**EXERCISE DIRECTIONS:**
Report every line of the data where the string "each" appears.
-- DATASET CONTENT follows --
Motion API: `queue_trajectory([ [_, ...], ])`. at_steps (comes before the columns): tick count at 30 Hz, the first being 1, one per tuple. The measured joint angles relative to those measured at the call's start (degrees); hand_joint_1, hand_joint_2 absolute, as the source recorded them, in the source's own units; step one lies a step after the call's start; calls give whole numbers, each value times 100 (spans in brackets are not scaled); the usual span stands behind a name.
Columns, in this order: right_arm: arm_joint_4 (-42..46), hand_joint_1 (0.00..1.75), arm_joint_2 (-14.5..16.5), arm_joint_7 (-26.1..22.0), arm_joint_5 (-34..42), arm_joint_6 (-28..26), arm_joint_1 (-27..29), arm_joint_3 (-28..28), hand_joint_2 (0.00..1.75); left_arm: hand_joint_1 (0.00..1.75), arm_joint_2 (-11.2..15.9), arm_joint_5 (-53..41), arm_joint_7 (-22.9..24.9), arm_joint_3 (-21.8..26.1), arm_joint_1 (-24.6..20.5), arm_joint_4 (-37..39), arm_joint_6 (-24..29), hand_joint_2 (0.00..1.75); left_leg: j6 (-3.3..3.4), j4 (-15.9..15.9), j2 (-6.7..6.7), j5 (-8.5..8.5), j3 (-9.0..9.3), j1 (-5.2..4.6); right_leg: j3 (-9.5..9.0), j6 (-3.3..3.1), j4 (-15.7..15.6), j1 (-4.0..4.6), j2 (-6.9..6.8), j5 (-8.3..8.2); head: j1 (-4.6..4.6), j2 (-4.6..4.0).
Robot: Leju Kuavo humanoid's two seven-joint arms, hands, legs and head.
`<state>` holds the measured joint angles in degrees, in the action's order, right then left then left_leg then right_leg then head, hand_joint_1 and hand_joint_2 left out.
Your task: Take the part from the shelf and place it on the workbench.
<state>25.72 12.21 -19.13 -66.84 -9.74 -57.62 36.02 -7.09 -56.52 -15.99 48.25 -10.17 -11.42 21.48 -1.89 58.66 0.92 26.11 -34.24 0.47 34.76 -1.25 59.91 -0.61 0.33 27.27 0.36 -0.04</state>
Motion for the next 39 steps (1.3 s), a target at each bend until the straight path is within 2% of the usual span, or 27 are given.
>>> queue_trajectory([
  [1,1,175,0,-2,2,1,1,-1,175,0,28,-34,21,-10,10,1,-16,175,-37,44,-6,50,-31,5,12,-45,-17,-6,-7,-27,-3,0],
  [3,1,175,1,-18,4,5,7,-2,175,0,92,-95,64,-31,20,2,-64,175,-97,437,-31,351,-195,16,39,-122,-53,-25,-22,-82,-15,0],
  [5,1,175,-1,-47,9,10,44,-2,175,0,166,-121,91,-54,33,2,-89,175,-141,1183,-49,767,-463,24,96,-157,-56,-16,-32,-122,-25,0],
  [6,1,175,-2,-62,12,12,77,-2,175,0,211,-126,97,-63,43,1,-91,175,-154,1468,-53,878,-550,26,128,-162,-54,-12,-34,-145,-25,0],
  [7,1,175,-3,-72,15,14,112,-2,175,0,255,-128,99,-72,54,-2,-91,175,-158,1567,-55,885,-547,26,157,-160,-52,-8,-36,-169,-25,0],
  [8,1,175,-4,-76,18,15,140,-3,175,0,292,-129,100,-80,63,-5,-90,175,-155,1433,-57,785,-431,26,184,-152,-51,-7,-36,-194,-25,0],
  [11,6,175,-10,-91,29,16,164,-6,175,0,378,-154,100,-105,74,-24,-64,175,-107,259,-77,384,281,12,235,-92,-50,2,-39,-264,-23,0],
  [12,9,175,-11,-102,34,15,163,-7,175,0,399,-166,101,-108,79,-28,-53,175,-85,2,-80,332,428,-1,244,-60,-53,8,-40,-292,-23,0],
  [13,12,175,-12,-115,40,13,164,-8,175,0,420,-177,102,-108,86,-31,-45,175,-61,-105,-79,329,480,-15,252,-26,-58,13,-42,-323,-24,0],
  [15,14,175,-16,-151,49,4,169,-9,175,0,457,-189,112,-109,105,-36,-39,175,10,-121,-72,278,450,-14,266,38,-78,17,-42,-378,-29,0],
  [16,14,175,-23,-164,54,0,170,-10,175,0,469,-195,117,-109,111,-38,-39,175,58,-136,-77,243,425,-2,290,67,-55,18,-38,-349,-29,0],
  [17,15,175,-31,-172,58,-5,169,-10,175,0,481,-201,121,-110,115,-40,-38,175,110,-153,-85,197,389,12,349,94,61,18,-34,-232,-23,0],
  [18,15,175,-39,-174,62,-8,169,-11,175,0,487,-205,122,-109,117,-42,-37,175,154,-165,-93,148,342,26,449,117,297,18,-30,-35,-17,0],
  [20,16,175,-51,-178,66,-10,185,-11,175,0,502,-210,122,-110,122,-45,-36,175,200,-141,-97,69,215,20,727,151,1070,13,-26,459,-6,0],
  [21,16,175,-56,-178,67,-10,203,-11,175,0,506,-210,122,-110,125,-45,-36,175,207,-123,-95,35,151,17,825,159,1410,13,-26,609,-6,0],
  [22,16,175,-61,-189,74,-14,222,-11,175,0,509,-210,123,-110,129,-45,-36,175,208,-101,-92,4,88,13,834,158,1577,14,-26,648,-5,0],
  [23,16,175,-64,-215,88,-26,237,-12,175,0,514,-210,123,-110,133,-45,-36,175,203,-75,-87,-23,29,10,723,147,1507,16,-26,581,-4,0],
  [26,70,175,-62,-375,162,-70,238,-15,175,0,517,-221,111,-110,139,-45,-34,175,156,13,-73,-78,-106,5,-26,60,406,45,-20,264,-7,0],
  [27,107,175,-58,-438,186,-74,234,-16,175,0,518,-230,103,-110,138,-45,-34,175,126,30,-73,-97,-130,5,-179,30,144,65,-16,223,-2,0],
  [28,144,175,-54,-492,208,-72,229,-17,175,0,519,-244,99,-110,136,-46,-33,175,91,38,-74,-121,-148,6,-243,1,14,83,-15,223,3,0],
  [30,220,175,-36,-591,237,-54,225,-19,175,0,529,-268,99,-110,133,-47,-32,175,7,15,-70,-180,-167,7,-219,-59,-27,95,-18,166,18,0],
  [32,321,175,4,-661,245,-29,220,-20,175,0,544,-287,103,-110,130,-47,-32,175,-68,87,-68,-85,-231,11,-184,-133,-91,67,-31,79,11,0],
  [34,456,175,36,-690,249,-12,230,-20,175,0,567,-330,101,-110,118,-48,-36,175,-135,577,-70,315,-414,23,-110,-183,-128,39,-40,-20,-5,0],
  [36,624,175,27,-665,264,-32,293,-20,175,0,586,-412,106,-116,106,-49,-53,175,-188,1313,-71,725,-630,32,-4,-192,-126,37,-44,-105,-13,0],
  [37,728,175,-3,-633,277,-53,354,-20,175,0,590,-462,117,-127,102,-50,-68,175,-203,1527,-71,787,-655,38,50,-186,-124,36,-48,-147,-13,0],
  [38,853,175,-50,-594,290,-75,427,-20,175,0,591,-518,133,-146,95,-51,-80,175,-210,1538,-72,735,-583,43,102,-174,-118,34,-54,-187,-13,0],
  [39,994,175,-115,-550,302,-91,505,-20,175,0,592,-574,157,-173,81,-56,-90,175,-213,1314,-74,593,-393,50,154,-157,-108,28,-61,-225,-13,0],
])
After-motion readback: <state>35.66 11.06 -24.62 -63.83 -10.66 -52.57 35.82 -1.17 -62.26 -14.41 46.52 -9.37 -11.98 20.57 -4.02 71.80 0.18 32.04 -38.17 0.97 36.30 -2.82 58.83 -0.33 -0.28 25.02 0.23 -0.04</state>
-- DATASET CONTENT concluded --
**SOLUTION TO THE EXERCISE:**
Motion API: `queue_trajectory([ [_, ...], ])`. at_steps (comes before the columns): tick count at 30 Hz, the first being 1, one per tuple. The measured joint angles relative to those measured at the call's start (degrees); hand_joint_1, hand_joint_2 absolute, as the source recorded them, in the source's own units; step one lies a step after the call's start; calls give whole numbers, each value times 100 (spans in brackets are not scaled); the usual span stands behind a name.
Motion for the next 39 steps (1.3 s), a target at each bend until the straight path is within 2% of the usual span, or 27 are given.

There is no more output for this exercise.